Graduates look back on their time at King’s
FAHER ELFAYEZ ’12 reflects on the lasting benefits of SEP
The Summer Enrichment Program (SEP) at King’s Academy was one of the highlights and turning points in my life. SEP taught me lessons that I will always have and always remember, such as how to be responsible, caring and giving. Counselors gave us so much. They showed us that it does not matter where you stand right now in terms of knowledge and experience; what really matters is where you go next and what you do to improve. A simple example is learning English. It did not matter to the counselors how well you spoke it; what really mattered was what you did with it – whether you kept it the same or worked on it and took it to the next stage. With all of that, I knew the counselors were there to provide help and support. Four years after my first SEP experience, I applied to be a SEP counselor myself and was chosen. It was truly one of my best experiences because it was time to give back what I had once been given.

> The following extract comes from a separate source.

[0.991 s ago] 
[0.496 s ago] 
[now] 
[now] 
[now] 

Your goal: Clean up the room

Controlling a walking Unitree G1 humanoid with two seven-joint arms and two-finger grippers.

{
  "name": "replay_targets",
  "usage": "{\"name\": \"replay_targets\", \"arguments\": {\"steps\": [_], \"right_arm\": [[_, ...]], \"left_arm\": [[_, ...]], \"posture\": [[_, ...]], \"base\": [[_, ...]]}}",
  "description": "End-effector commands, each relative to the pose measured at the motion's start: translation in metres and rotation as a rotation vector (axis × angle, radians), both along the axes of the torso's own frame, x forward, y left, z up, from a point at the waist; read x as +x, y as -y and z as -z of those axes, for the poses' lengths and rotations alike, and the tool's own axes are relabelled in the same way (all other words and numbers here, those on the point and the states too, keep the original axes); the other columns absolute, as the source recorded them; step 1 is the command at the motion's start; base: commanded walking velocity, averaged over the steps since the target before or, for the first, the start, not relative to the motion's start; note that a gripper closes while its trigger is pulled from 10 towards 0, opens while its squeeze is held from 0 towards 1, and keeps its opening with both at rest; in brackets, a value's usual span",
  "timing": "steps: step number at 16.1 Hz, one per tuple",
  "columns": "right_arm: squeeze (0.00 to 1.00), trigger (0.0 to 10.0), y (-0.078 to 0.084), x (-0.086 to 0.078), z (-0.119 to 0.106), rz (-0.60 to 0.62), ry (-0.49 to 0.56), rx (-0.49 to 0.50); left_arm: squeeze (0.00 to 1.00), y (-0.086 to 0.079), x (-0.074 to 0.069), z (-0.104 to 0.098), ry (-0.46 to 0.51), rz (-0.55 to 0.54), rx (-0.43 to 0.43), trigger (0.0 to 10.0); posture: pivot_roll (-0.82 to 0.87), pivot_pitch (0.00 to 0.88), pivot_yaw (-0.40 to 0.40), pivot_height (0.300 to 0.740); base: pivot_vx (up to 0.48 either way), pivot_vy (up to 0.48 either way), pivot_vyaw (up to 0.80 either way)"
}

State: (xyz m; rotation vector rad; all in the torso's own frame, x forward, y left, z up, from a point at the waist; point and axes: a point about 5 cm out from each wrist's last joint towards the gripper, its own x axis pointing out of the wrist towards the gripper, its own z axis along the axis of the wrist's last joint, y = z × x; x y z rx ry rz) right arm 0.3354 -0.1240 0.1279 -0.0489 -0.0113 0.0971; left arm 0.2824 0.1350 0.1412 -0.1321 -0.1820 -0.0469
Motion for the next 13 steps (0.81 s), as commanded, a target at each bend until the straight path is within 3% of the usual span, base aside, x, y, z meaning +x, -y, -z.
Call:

The summer before going off to college at Georgetown University, I posted as my Facebook status the dorm that I was going to be living in as a freshman. One of the former counselors – Huoi, whom I met during my first year of SEP – commented on that status saying she had lived in the same dorm as a freshman at Georgetown. The last time I had seen Huoi was six years earlier at SEP. She messaged offering to help me move in and, since I was flying in two days early, she offered to let me stay with her, take me shopping and help me move in. Now that I look back at the beginning of my freshman year, I know that, if it were not for her tremendous help, my year would not have been the same. Even with her very busy schedule, she still calls and texts me all the time. So even after six years, I’m still experiencing the benefits of SEP, and I will always be truly grateful.
RASHED AL QUDAH ’11 reminisces about football
I was a freshman. It was the first Parents Weekend in the history of King’s Academy. During that weekend, there were a lot of sporting events going on so that parents could watch their kids play. My sport was football, and we had a game against the Modern American School. I hadn’t made a good enough impression at the beginning of the term to be a starter, so I sat on the bench throughout the first half. We were losing 2-1, and I figured I wouldn’t get to play, so I asked my parents to go home since there seemed to be no point to their staying. To my surprise, the coach put me in. I know he sent me in just to give everyone playing time. But that game changed how everyone looked at me as a football player.
Soon after taking the field, I scored my first goal. I could hardly believe my eyes when I saw the ball move the net! Five minutes after that, I scored again. I remember that, as I was celebrating, my teammate Suhayb Al-Jawhari ’11 ran to me with the biggest smile on his face because he knew me the best out of all my teammates and he knew what I had gone through to prove myself. Even though we ended up losing the game, I came away from the field with a personal victory. My only regret is that my parents didn’t get to see me score!